LIFE INSURANCE TRUST

Definition

A life insurance trust, most commonly an irrevocable life insurance trust, is a legal entity created to own and control life insurance policies for the benefit of designated beneficiaries. The trust, rather than the insured, is the policy owner and beneficiary, and the trustee manages premiums, policy decisions, and distribution of proceeds according to the trust document. Properly structured, a life insurance trust can keep death benefits outside the insured's taxable estate, provide creditor protection, control the timing and manner of distributions to heirs, and coordinate with other estate planning tools.
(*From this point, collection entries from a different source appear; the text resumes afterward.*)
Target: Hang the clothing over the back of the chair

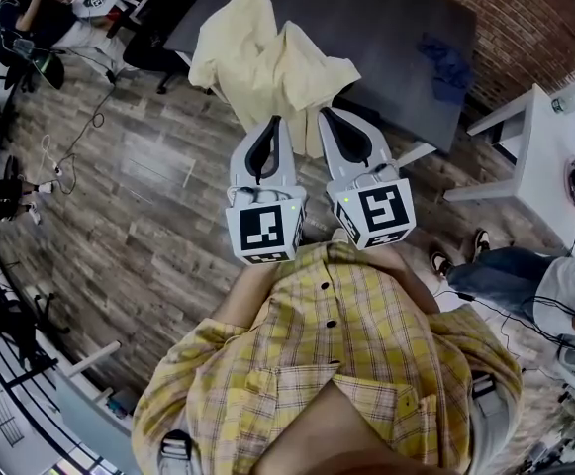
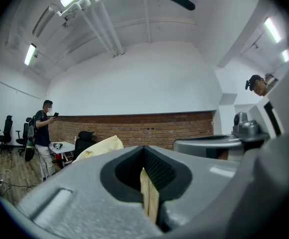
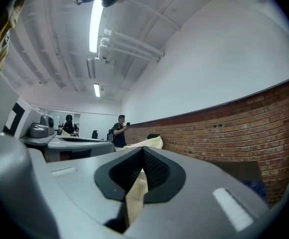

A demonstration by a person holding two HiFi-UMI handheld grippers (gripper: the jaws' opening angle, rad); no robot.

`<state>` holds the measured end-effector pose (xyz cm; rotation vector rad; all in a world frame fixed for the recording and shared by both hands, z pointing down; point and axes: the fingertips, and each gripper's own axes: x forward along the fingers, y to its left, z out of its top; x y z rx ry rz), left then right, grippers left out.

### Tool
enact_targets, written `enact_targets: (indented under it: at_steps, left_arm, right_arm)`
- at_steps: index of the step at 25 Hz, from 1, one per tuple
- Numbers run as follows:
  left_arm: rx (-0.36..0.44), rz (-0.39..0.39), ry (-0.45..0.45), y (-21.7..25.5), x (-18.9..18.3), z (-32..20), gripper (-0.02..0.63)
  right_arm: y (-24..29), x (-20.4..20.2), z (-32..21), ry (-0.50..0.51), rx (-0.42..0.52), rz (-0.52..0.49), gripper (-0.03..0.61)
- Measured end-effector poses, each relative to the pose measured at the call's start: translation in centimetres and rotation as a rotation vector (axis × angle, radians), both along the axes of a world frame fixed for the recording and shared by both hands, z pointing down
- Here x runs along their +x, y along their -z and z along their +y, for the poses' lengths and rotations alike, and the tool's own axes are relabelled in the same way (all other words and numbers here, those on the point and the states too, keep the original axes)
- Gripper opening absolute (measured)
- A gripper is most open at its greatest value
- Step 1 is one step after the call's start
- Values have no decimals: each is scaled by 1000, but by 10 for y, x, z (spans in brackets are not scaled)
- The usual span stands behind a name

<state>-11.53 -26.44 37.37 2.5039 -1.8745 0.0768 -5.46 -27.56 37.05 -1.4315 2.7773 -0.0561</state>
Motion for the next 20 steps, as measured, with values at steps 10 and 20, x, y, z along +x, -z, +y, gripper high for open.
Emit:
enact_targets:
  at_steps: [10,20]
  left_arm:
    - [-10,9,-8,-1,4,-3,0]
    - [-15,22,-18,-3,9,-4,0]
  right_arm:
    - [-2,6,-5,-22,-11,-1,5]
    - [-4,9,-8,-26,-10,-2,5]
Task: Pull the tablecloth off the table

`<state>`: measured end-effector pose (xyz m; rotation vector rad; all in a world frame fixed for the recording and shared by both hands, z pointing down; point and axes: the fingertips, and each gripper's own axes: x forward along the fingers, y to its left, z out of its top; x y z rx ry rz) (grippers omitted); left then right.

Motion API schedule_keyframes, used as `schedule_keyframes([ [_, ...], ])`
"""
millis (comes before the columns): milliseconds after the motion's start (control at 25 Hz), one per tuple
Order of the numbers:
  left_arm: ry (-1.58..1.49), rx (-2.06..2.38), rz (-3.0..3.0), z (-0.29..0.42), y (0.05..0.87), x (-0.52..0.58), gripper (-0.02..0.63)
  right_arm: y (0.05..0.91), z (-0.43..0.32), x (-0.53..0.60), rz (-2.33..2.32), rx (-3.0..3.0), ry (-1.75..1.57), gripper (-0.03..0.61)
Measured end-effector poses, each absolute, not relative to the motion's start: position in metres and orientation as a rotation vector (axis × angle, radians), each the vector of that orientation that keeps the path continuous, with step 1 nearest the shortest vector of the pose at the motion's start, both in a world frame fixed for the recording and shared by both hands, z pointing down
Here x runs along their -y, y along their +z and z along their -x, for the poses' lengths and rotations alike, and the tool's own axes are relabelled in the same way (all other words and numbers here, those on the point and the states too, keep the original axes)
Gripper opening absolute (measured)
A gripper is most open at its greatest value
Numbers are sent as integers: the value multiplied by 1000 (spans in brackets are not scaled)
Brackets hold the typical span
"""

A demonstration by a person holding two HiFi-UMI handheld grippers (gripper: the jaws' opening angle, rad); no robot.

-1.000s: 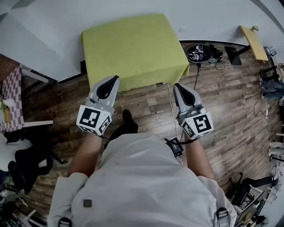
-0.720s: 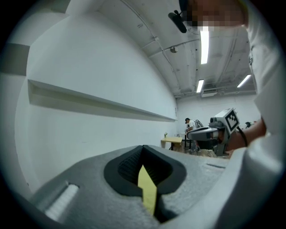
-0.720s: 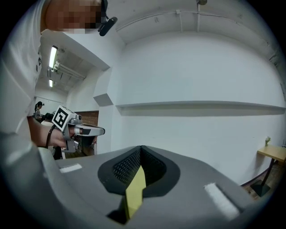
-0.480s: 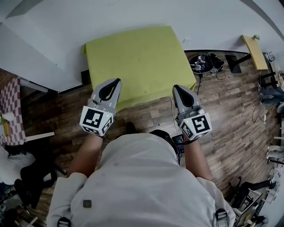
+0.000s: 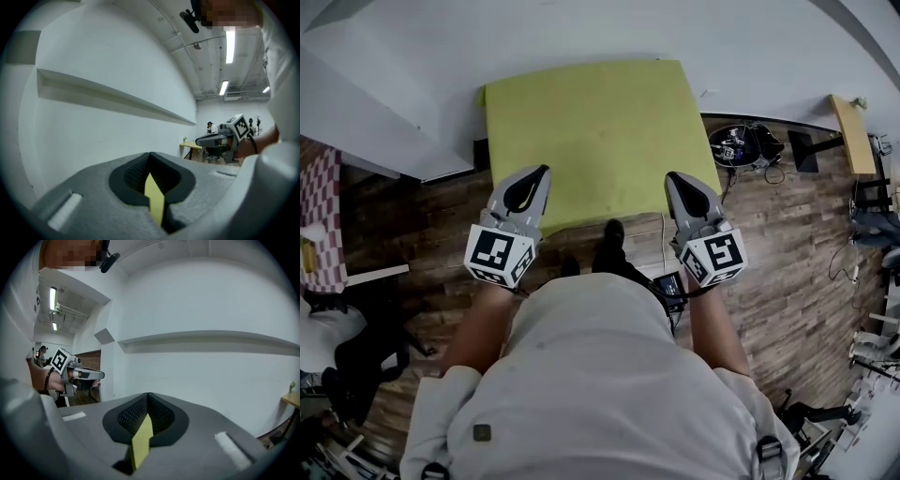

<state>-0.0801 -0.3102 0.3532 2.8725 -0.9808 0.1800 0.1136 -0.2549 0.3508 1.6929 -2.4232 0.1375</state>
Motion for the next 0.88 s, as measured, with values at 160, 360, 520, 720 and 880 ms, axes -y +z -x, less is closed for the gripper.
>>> schedule_keyframes([
  [160, 218, 1059, -2808, 69, 369, 334, 3, 362, -122, 292, -1587, 2461, 157, 11],
  [360, 294, 1143, -2714, 55, 398, 361, 3, 392, -140, 333, -1452, 2467, 222, 11],
  [520, 358, 1171, -2654, 43, 428, 379, 5, 419, -156, 357, -1380, 2457, 266, 11],
  [720, 487, 1154, -2577, 27, 482, 387, 41, 463, -176, 375, -1280, 2424, 335, 44],
  [880, 598, 1140, -2509, 22, 523, 391, 85, 502, -188, 380, -1198, 2392, 442, 94],
])
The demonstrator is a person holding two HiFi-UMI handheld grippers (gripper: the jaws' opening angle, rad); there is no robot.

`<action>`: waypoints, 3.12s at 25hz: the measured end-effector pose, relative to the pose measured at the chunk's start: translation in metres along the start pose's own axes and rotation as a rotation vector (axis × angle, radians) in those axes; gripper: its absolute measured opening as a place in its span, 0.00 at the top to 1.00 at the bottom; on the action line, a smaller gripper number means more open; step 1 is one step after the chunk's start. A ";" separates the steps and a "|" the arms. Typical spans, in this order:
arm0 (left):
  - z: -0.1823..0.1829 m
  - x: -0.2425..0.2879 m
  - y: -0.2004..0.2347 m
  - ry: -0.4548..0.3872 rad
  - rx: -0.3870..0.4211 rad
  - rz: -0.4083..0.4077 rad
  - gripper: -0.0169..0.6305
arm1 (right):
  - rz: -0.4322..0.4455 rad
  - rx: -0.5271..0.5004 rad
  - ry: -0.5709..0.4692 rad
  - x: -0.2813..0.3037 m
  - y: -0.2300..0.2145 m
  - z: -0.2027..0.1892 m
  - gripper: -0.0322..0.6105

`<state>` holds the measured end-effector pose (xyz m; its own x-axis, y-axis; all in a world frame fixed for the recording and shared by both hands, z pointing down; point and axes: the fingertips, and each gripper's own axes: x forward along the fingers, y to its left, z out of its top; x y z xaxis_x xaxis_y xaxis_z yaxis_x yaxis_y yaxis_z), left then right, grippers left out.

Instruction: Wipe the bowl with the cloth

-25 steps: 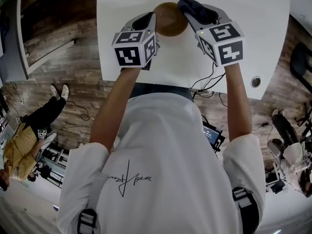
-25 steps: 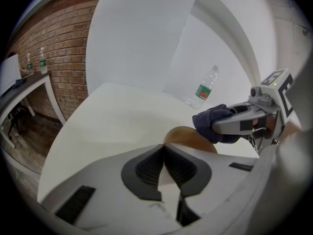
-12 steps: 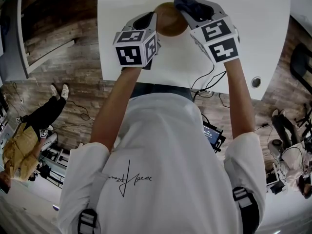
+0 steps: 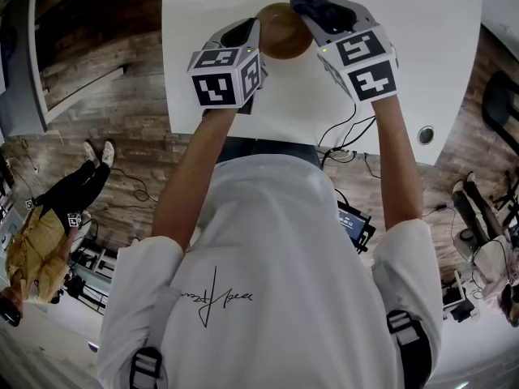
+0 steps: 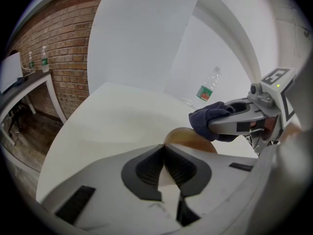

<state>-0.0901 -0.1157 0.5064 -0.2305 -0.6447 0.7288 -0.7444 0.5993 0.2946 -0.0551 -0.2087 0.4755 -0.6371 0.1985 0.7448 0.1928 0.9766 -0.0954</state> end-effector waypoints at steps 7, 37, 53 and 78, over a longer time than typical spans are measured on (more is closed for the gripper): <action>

Funding often involves the insured making annual exclusion gifts to the trust, supported by Crummey withdrawal powers.

Common Usage

In everyday advanced planning, advisors encounter life insurance trusts when working with affluent families, business owners, and clients concerned about estate taxes or multi generational control. They collaborate with estate planning attorneys to draft trust documents and to ensure that ownership and beneficiary designations correctly point to the trust. Advisors help trustees manage premium funding, often coordinating gift notices, and monitor policies over time to ensure performance aligns with the trust's objectives. When the insured dies, the trustee receives death proceeds free of estate tax in many cases and distributes funds for purposes such as estate tax payments, ongoing family support, or business recapitalization. Advisors also participate in reviewing older ILIT arrangements that may need policy restructuring or trust modifications. By understanding how life insurance trusts work, producers can design ownership structures that maximize tax efficiency and protect beneficiaries while respecting the client's control and legacy wishes.